WORK TO BE COMPLETED: Lines of the material that include the string "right" should be returned.

--------------------------------

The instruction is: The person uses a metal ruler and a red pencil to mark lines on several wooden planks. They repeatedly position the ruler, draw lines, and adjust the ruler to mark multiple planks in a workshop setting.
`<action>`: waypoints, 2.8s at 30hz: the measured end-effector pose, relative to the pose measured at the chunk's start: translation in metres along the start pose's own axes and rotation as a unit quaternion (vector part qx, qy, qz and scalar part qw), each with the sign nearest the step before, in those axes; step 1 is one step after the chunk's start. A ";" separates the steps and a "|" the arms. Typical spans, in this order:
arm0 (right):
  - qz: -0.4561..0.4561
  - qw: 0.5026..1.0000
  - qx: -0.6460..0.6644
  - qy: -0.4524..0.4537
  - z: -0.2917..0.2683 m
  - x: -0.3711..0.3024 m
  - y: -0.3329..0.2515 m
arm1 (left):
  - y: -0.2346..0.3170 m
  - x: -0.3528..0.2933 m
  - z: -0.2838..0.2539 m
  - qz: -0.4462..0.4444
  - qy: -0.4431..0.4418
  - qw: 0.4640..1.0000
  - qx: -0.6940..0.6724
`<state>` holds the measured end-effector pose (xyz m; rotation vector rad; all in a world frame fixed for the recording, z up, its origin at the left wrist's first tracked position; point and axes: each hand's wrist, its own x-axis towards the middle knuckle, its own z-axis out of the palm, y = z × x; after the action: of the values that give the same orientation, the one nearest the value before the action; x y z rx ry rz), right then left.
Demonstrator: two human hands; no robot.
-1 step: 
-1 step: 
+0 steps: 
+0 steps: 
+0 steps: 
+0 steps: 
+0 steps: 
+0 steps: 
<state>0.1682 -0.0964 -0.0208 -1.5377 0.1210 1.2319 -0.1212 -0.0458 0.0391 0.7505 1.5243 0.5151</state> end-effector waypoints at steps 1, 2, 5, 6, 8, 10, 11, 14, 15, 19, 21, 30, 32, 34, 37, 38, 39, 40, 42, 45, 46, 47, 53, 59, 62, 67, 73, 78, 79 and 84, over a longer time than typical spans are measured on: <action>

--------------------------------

RESPONSE:
arm0 (right):
`<state>` holds the measured end-effector pose (xyz m; rotation vector rad; all in a world frame fixed for the recording, z up, its origin at the left wrist's first tracked position; point and axes: each hand's wrist, its own x-axis towards the middle knuckle, its own z-axis out of the palm, y = z × x; after the action: of the values that give the same orientation, the one nearest the value before the action; x y z rx ry rz), right then left.

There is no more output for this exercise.